Efficient Maximum Signed Biclique Identification.

Maximum biclique identification, which aims to find the biclique with the largest size, can find a wide spectrum of applications in different domains, such as E-Commerce, healthcare and bioinformatics. However, the previous studies mainly focus on unsigned bipartite graphs. The signed information naturally exists in real applications, such as like and dislike. The neglect of signed information may fail to discover the inherent properties of networks. In this paper, we propose a novel model, named signed (k,l)-biclique (SKLB), by enforcing constraints over the number of positive and negative connections.
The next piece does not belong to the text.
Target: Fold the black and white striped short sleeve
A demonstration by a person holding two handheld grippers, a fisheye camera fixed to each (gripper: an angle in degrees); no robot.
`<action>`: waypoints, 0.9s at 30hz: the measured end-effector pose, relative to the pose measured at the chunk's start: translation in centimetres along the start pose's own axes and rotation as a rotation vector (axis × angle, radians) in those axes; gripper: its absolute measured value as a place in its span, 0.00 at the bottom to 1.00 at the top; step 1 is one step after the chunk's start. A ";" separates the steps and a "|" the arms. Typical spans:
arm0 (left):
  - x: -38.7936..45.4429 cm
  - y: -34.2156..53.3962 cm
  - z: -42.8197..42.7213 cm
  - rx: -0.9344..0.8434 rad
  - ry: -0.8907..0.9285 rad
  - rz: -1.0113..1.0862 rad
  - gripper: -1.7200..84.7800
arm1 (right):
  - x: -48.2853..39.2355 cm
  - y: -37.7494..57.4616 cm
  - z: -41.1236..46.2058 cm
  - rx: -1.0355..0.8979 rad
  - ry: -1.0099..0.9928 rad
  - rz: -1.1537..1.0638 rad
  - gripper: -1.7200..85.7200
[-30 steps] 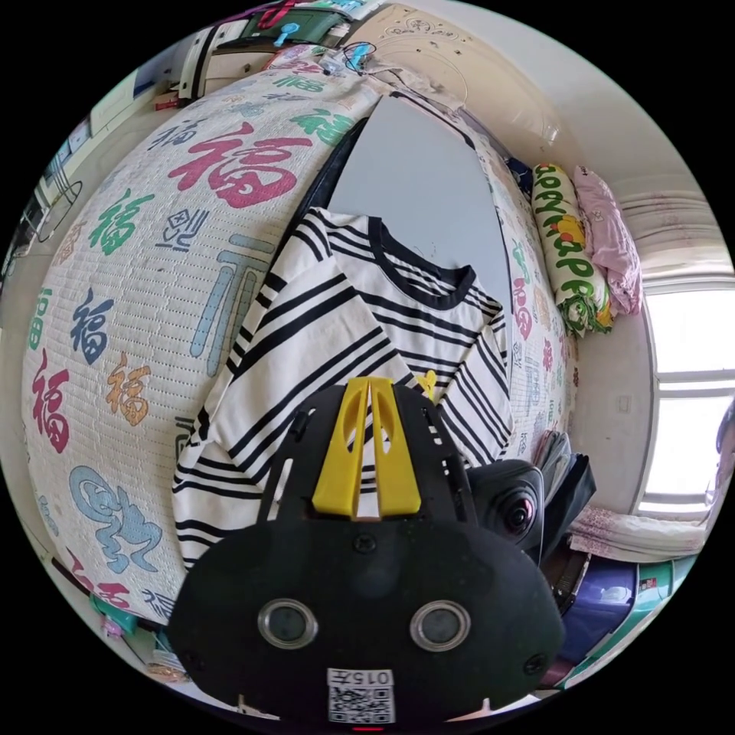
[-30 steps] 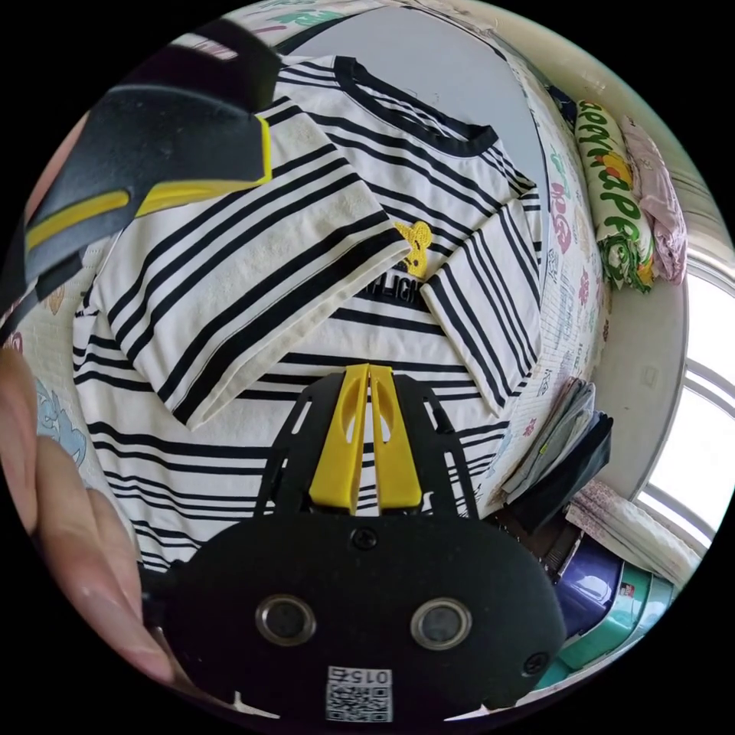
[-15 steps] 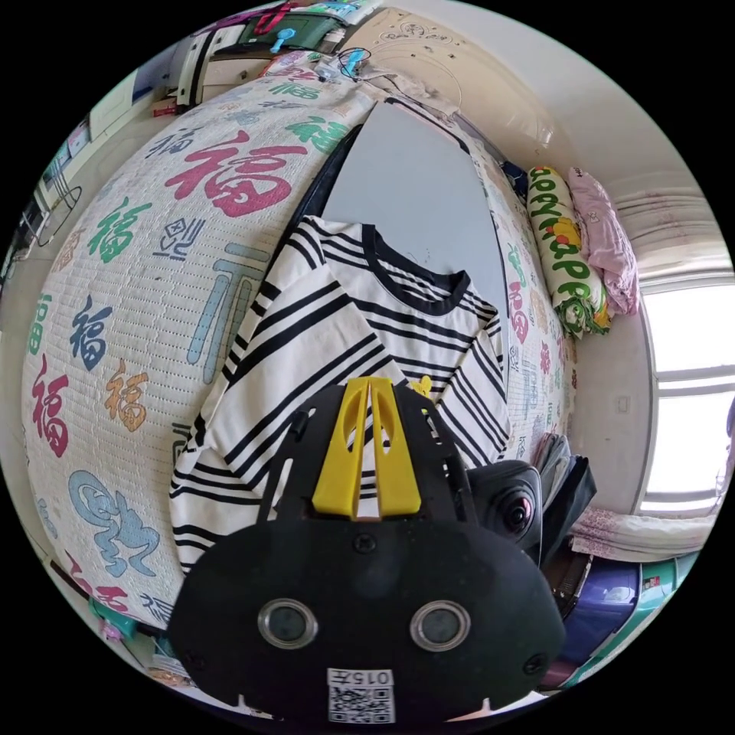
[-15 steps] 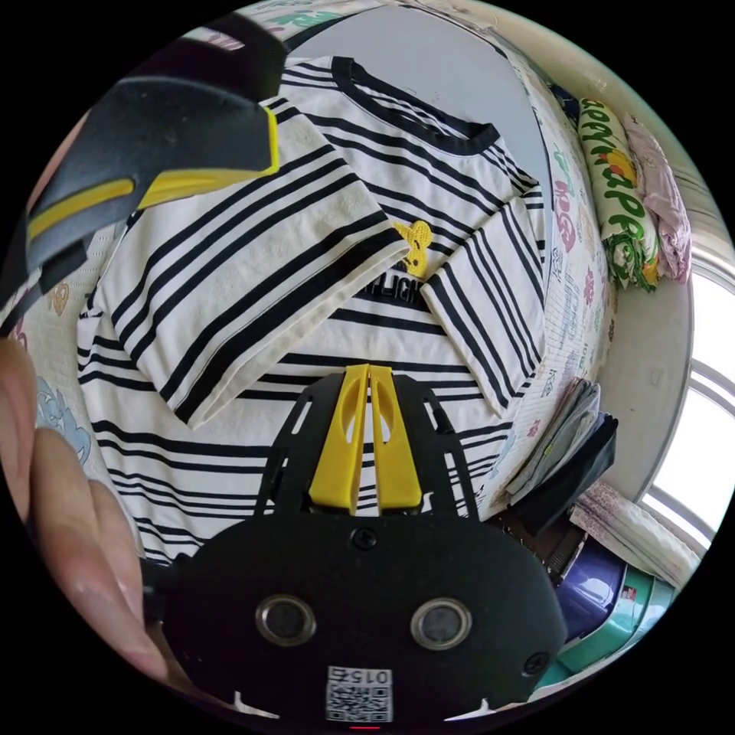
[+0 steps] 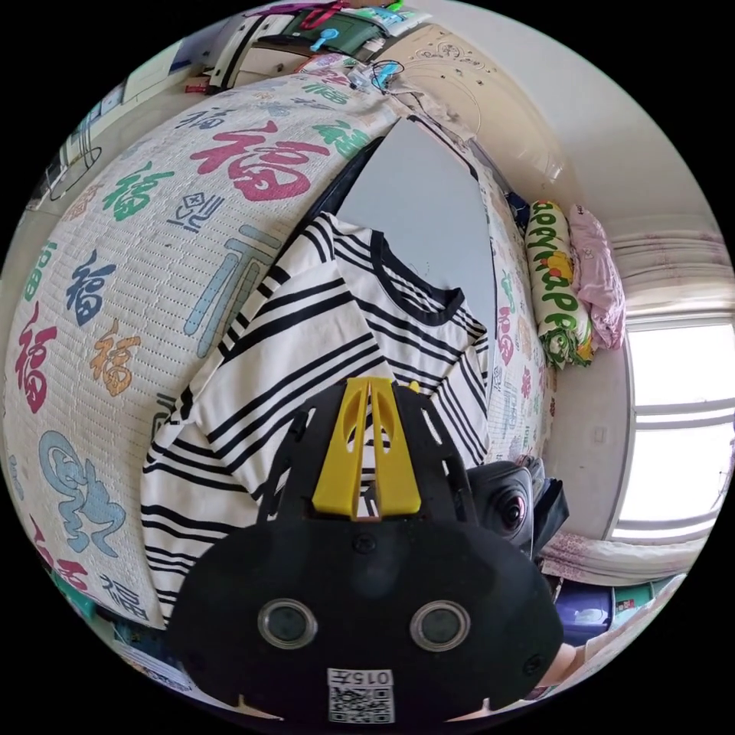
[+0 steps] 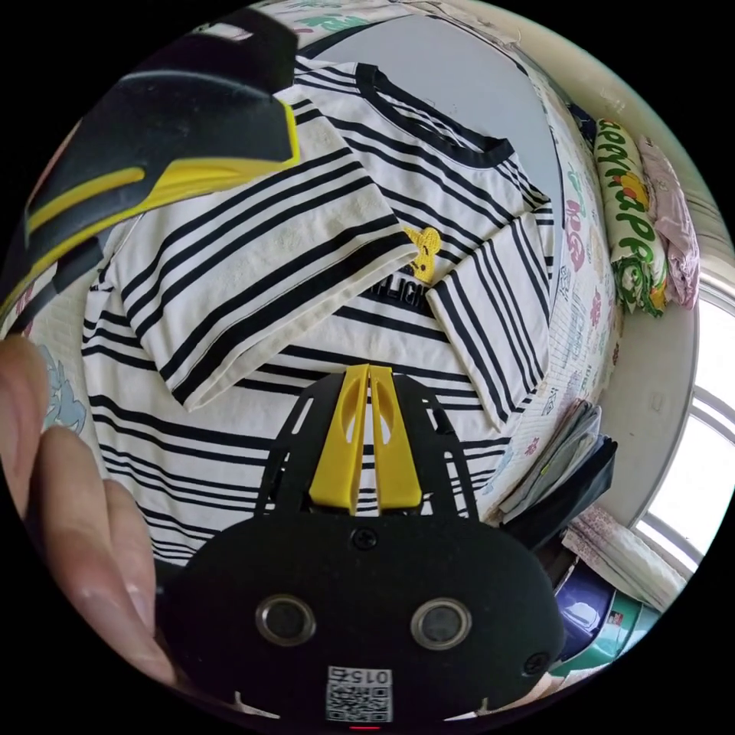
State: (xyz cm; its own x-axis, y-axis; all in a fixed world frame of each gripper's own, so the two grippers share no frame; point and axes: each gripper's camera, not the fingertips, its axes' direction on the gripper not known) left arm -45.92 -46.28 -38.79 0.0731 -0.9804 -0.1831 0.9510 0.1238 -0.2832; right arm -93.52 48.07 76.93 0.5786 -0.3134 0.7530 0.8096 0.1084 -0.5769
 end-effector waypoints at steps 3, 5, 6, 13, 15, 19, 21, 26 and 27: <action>0.8 0.5 -0.1 0.011 -0.008 -0.003 0.01 | -0.1 0.7 -3.2 0.010 -0.044 -0.002 0.01; 1.4 0.7 0.0 -0.001 -0.013 -0.006 0.01 | 0.2 1.2 -5.2 0.015 -0.090 0.018 0.01; 2.1 0.8 0.1 0.004 -0.020 0.021 0.01 | 0.4 1.6 -6.5 0.019 -0.123 0.037 0.01; 3.9 -0.3 1.2 0.026 -0.032 0.188 0.03 | 3.0 2.8 -13.8 -0.031 -0.359 -0.112 0.01; 3.6 -1.9 0.6 0.077 -0.077 0.266 0.05 | 5.9 3.1 -15.6 -0.006 -0.588 -0.140 0.01; 2.0 -7.7 0.4 0.140 -0.162 0.485 0.12 | 16.3 3.3 -22.3 0.346 -0.641 -0.070 0.02; 1.0 -10.2 1.4 0.111 -0.226 0.536 0.14 | 20.0 2.0 -24.6 0.424 -0.560 -0.039 0.05; -1.5 -15.1 4.5 -0.022 -0.244 0.581 0.16 | 24.7 -4.2 -28.5 0.413 -0.504 -0.051 0.12; -2.2 -15.8 5.1 -0.062 -0.217 0.580 0.16 | 24.6 -5.7 -29.5 0.380 -0.487 -0.055 0.14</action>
Specifically, given a signed bipartite graph and two positive integers k,l, SKLB is a biclique, where each vertex has no less than k positive neighbors and no more than l negative neighbors. We prove the problem of finding the maximum signed (k,l)-biclique (MaxSKLB) is NP-hard. Moreover, we show that the problem is still NP-hard, even if the input graph is a biclique itself. A baseline algorithm is first presented through biclique enumeration, which tries to find the MaxSKLB for each encountered biclique and return the largest one. However, considering that the extraction of MaxSKLB from a biclique is still NP-hard, a greedy strategy is developed to accelerate the processing with competitive result. Furthermore, to efficiently handle large graphs, we optimize the algorithm from different perspectives, including unnecessary search branches and unpromising vertices filtering. Finally, comprehensive experiments are conducted over 10 graphs to validate the efficiency and effectiveness of proposed techniques and model.